仄聞するところ、幻冬舎が左翼勢力のお先棒担ぎの西田亮介なる学者に使嗾されて
『民主主義 〈一九四八‐五三〉中学・高校社会科教科書エッセンス復刻版』なる本を復刻したらしい。
高橋源一郎がたいそう褒めてるんだけど、これって単なるアメリカのプロパガンダなんですけど。
「眞相はかうだ」と同じたぐいのものなんですけど。そんなにアメリカが好きなみなさんでしたっけ? じゃあなんで米軍基地が嫌なのかな?? まあ、日本国憲法も実は同じレベルのものでしかないんだけど。
で、この人たちは、民主主義というのは、英雄でも超人でもなく、「普通の人」を信頼する制度だ、と盲信しているわけですが、その根拠としてファシズムやら武士道を徹底的に排除しようとしたアメリカの占領政策に求めるというのは、あまりに浅はかすぎるんじゃあないですかね。

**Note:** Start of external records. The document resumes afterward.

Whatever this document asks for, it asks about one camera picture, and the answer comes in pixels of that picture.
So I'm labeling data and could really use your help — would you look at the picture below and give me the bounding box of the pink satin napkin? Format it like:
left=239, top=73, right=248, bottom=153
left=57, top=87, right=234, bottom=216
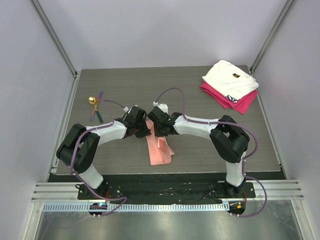
left=145, top=120, right=175, bottom=166

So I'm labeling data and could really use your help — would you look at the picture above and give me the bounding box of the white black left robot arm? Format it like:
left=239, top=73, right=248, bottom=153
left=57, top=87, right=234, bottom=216
left=56, top=106, right=151, bottom=200

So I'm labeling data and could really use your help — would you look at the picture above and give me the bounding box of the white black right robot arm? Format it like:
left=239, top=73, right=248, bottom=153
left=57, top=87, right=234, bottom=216
left=147, top=106, right=250, bottom=198

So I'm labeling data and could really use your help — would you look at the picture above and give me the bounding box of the iridescent purple utensil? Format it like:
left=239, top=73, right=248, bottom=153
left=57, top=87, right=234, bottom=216
left=90, top=91, right=104, bottom=121

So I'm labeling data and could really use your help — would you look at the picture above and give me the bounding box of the gold spoon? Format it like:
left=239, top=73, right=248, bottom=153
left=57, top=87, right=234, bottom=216
left=88, top=96, right=97, bottom=111

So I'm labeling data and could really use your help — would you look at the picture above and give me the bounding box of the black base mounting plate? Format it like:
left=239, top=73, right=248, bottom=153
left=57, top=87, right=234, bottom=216
left=77, top=172, right=256, bottom=204

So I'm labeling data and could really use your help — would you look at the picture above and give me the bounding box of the magenta folded cloth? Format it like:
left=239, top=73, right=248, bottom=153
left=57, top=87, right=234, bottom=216
left=200, top=82, right=259, bottom=115

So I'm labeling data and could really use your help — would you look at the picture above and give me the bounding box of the white folded cloth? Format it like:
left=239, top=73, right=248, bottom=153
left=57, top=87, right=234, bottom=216
left=202, top=60, right=259, bottom=103

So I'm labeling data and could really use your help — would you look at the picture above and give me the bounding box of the white wrist camera connector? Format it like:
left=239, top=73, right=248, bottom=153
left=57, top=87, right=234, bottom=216
left=152, top=101, right=169, bottom=113

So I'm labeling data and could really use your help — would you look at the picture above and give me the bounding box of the dark green handled utensil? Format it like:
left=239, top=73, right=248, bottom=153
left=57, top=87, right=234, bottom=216
left=95, top=110, right=104, bottom=123

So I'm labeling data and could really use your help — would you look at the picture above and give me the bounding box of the white slotted cable duct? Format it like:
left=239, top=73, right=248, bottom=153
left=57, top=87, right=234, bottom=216
left=42, top=201, right=230, bottom=213

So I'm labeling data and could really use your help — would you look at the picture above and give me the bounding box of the aluminium front rail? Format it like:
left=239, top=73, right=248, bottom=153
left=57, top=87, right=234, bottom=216
left=31, top=180, right=305, bottom=203

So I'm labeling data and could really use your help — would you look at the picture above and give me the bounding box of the grey left corner post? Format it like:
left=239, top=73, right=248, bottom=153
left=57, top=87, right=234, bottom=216
left=29, top=0, right=77, bottom=78

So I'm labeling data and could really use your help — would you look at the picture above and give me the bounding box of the grey aluminium corner post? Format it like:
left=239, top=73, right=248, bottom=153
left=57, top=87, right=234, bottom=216
left=249, top=0, right=297, bottom=74

「ふつうの人」を信頼したいんなら、安倍ぴょんなんかじゅうぶんふつう過ぎる人だと思うんですけど、何か不満があるんですかね、むつかしい人たちだな。
詰まるところ、なんとクソ左翼どもは、70年前のプロパガンダに依拠して、「民主主義」を定義しようとしている。西田や木村草太は底が浅い。シールズ同様。こんな戦後のすり減った宣伝紙に、いまさら頼らないといけないのは、まさに左翼の貧困の証左だと思いますね。
本当の民主主義には、すぐれたリーダーを選んで力を発揮させることで全体最適を実現するための知恵が含まれていないと、「民主主義」とは呼べないんじゃないですかね。

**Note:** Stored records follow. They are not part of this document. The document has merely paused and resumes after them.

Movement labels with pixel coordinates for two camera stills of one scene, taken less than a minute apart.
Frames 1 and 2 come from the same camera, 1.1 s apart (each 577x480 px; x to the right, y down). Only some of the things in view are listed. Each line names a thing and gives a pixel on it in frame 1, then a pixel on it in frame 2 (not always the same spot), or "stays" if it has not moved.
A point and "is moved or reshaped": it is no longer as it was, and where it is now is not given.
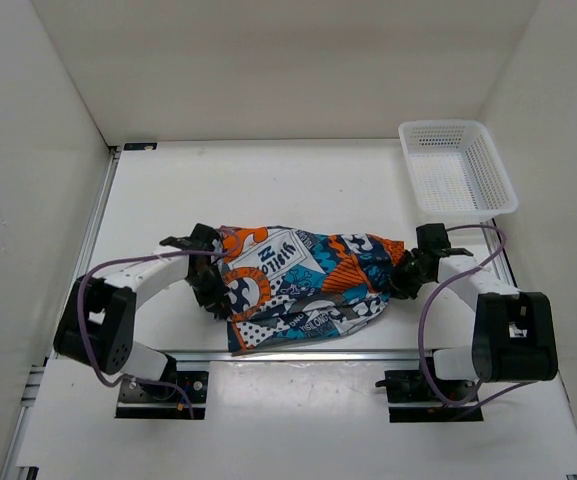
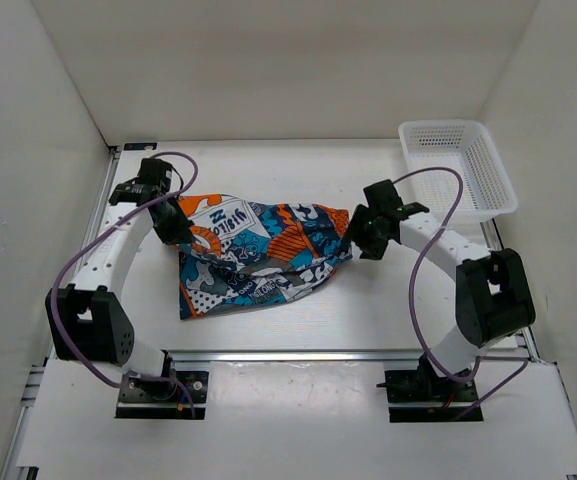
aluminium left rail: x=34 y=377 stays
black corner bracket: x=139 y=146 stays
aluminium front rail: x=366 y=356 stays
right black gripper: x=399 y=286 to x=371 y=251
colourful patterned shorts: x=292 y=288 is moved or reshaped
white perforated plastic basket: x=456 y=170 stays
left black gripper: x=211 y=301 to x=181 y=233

阿呆が集まって官邸前で太鼓を叩いても、なんの意味もないってこってすよ。
要するに、田舎者には民主主義は根本的には理解できないんですよ。上下関係の中に自分たちを組み込まないと、どうしていいかわからないんでしょう。
そうした自分たちの心根のそこに横たわっているモノが怖いから、反動的に絶対的な地位の平等を求めている。異常なまでの平等主義への執着です。でもその根本は、「自分たちは専制主義がほんとは好きなんだよう」と白状しているようなものです。

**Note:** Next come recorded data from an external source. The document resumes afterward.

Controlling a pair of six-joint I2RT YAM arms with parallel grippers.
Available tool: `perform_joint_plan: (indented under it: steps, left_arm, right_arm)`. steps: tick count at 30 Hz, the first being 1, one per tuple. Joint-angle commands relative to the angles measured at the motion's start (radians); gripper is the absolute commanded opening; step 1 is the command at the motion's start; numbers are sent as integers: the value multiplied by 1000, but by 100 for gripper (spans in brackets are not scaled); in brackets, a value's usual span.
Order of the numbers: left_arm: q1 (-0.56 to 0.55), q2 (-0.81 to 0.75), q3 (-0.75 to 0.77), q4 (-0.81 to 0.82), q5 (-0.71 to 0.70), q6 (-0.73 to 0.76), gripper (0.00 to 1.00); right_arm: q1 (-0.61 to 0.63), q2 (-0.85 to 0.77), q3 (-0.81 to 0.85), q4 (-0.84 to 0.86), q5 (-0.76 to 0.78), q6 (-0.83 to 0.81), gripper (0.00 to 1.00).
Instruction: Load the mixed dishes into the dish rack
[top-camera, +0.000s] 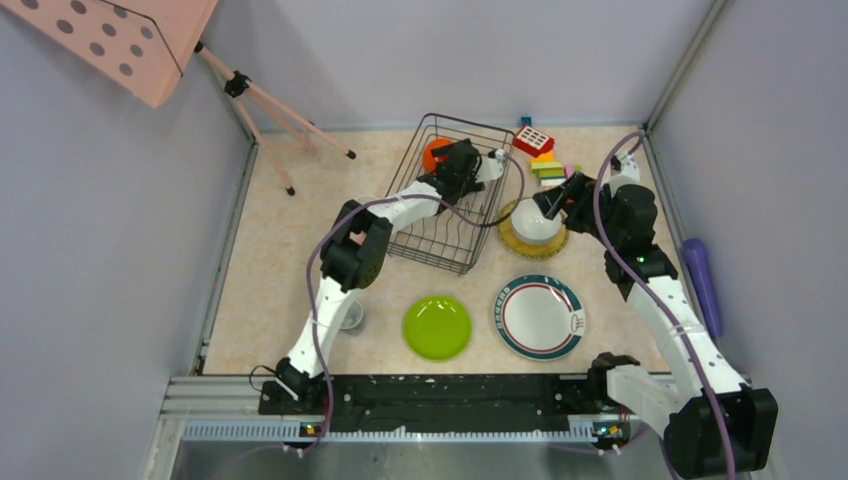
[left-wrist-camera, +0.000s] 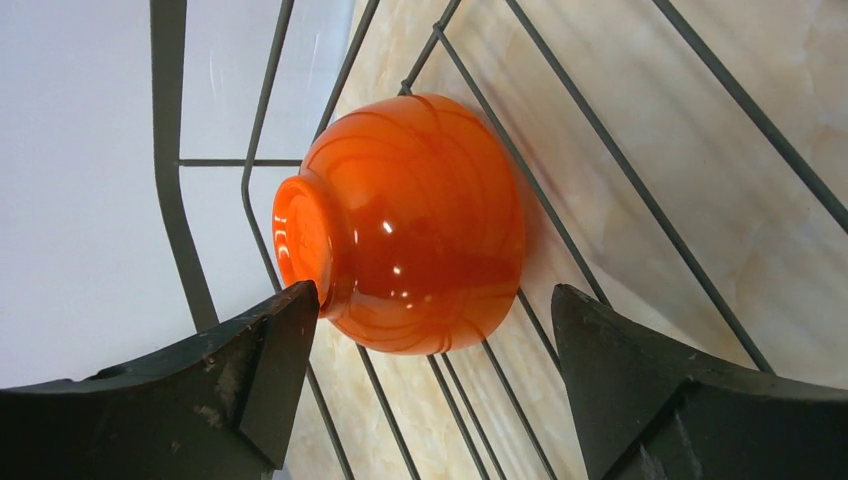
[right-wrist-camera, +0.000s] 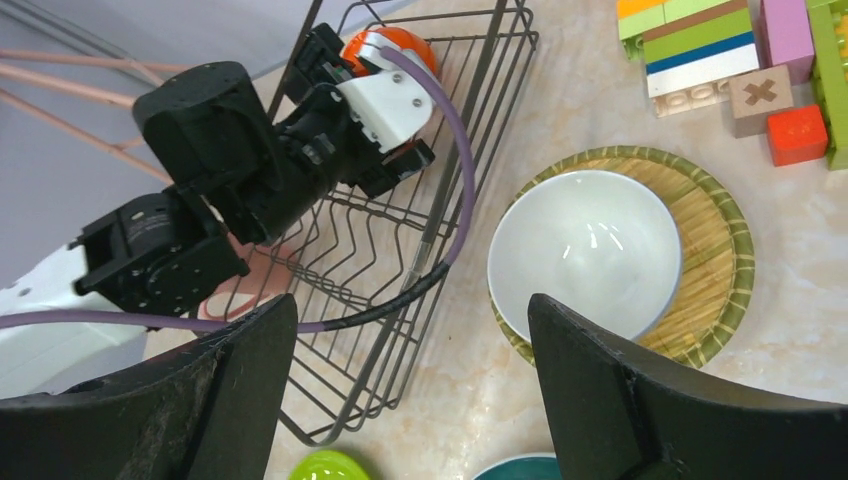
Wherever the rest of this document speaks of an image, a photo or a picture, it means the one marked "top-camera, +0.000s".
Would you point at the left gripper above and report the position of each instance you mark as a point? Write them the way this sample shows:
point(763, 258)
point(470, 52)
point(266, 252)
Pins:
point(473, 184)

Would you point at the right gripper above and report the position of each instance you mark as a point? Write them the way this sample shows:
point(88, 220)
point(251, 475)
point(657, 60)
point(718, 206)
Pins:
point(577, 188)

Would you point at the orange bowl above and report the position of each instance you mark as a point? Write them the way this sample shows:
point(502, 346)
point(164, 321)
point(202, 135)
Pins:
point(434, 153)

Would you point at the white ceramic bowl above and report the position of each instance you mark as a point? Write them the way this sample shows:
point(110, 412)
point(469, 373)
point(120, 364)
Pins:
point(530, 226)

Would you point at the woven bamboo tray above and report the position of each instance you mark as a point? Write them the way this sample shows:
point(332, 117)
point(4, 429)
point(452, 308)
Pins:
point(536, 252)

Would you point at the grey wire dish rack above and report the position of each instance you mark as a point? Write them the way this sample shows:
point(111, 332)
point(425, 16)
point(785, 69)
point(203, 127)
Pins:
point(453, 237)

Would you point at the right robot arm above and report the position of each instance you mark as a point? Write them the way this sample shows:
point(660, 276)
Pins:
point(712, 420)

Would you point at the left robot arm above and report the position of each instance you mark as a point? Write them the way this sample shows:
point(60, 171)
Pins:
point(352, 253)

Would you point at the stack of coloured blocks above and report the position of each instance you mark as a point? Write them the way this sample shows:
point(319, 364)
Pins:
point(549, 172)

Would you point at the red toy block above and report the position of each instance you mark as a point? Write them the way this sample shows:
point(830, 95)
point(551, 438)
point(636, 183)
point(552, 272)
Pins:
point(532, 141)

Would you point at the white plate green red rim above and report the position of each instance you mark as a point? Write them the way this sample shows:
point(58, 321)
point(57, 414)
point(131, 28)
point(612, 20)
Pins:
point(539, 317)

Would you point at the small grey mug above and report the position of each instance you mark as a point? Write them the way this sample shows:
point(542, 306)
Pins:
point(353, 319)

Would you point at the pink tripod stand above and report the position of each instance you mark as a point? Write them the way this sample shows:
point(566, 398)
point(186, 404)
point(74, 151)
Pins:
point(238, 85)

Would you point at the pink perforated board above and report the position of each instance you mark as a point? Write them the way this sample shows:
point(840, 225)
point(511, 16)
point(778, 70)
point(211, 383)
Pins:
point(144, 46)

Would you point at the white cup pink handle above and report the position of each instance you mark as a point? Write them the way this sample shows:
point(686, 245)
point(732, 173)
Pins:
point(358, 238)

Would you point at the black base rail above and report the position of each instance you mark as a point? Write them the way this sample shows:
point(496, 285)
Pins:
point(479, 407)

塩野さんが書いている古代民主政は、リーダーを信頼し、民が力を合わせてサポートする仕組みのことだと思います。アクロポリスで太鼓を叩いていても、ペルシャにあっさり滅ぼされるだけですからね(実際、疎開せずに死んでしまったそういう一群がいたことにすら触れられています。左翼の末路を思わせます)。
人間は2500年前に、民主政という優れた制度を獲得した。帝政期のローマ人も、このことに敬意を払っていたんです。やがてそれは失われてしまいましたが、ルネサンスによって復活しました。
ルネサンスは「文芸復興」などではなくて、「精神革命」だったんです。
まあこれを「文芸復興」などと翻訳している人たちは、かたちだけの民主主義を与えられても、根本が分からないので優秀な人ほど教条主義になっちゃうんだと思います。
戦後70年たって左右共にまだこれだけ未熟なのは、田舎者だからだと思いますけどね。